Turizm Komşuya Emanet…

05-02-2017

Son yıllarda kötüye giden Turizm şirketleri ve konaklama firmalarının işlerinin iyileşmesi için, hükümet yeni bir kampanya başlattı… 
Turizmin en büyük gelir kaynağı ve olmazsa olmazı yabancı Turist in, ülkeye gelerek döviz bırakmasıdır…
Bu güne kadar bu sistem, tur operatörleri, Turizm acenteleri, rehber ve şirketler tarafından yapılmaktaydı…
Hükümet yetkilileri tüm kuruluş ve sistemleri alt üst ederek, geleneksel yollarla bu işi çözmeye çalışacak…
Peki bu şekilde yapılan bir çalışma, yani yurt dışında çalışan gurbetçi ve iş adamlarının, Türkiye ye yönelmesi, düğün, sünnet ve kutlamalarını, memleketlerinde yapmaları…
Bu yurda gelecek olan gurbetçilerimiz de yabancı komşularına gidecek ve “hay de kalk bizim memlekete gidek!” diyecek ve komşusunun valizini kaparak onu yanında getirecek…
Bu kampanya tutar mı? Bu şekilde turist memlekete gelir mi?
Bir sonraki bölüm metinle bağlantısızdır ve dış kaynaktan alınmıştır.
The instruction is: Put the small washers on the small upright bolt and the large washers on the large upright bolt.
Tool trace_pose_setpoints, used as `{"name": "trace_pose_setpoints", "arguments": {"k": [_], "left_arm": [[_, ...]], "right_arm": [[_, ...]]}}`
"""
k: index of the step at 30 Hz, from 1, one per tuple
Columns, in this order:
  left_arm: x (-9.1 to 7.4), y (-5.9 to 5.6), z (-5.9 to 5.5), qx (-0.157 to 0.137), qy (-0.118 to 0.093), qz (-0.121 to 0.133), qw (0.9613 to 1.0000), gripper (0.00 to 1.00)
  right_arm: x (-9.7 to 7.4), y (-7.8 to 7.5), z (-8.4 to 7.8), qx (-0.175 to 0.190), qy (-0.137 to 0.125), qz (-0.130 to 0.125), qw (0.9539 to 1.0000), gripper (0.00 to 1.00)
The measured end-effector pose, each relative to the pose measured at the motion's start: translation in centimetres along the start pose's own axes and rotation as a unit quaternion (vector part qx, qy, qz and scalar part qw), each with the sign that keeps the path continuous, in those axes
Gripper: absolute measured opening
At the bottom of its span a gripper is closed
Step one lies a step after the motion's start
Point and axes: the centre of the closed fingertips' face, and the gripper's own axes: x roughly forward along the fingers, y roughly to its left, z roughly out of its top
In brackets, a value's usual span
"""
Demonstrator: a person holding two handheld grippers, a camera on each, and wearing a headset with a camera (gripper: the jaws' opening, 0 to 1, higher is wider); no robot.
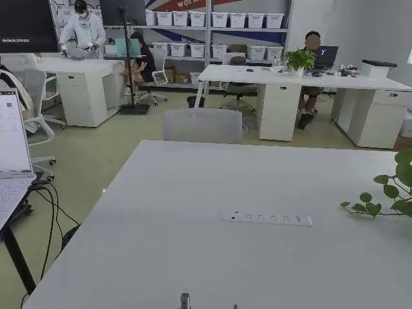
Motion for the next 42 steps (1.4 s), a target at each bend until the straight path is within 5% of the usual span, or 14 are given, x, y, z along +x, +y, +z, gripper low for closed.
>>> {"name": "trace_pose_setpoints", "arguments": {"k": [13,42], "left_arm": [[-0.8,1.9,0.3,-0.003,-0.001,0.020,0.9998,0.90],[0.2,1.3,0.1,0.006,0.012,0.008,0.9999,0.89]], "right_arm": [[0.2,-0.1,-0.4,0.010,0.001,0.000,0.9999,0.88],[0.1,-0.9,0.6,0.030,-0.015,-0.001,0.9994,0.85]]}}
Gelen turist komşusunun misafiri olduğu için, elini cebine atar mı?
Bunların hesabını iyi yapmak lazım, aksi halde “Komşunu alda gel” politikası tutmaya bilir, tutsa dahi bekleneni değil beklenmeyen masraflara yol açabilir…
Düşünün Almanya nın bir kasabasında veya bir şehrinde çalışan yaşayan Karadenizli vatandaş, memlekete yıllık iznini geçirmek için Temmuz ayı içinde yurda gelince….
Komşusu Hans ı yanına almak için kapısını çalar ve bin bir yalvarış ve yakarışla, birçok minnet ve nazlanmalarla, onu aldı geldi…
Vatandaş misafiri olarak yanında getirdiği, Alman Hans bu yolculuk için bilet almaya gitmeyecek, bizim vatandaşımız misafiri olduğu için Hans ın biletini hem de gidiş dönüş alacak…
Hans önce bu teklife çok şaşıracak, bunun nedenini soracak, o da cumhurbaşkanımız, yurt dışında yaşayan vatandaşlara yönelik böyle bir kampanya başlattı diyecek…
Bu ilginç teklif üzerine, meraktan da olsa, Hans bu davete icabet edecek, ama bir de can güvenliği sorunu olduğu için, sigorta ve diğer yasal güvencelerini sağlamayı da bizim vatandaşa yükleyecek…
Evinizde yatıp kalkacağım, yediğinizi yiyeceğim, sizden ayrılmayacağım, beni istediğim yerde güvenle dolaştıracaksınız…
Bu şartları sıralayan Hans, Türkiye ye komşusunun misafiri olarak geldiği için Türk gelenek ve göreneklerini iyi bildiği için, cebine bir EURO bile almadan gelir…
Hatta misafirliği sırasında üst baş birkaç giysi de alacağını hesaba katar ve güle oynaya komşu Türkiye ye tatile gelir.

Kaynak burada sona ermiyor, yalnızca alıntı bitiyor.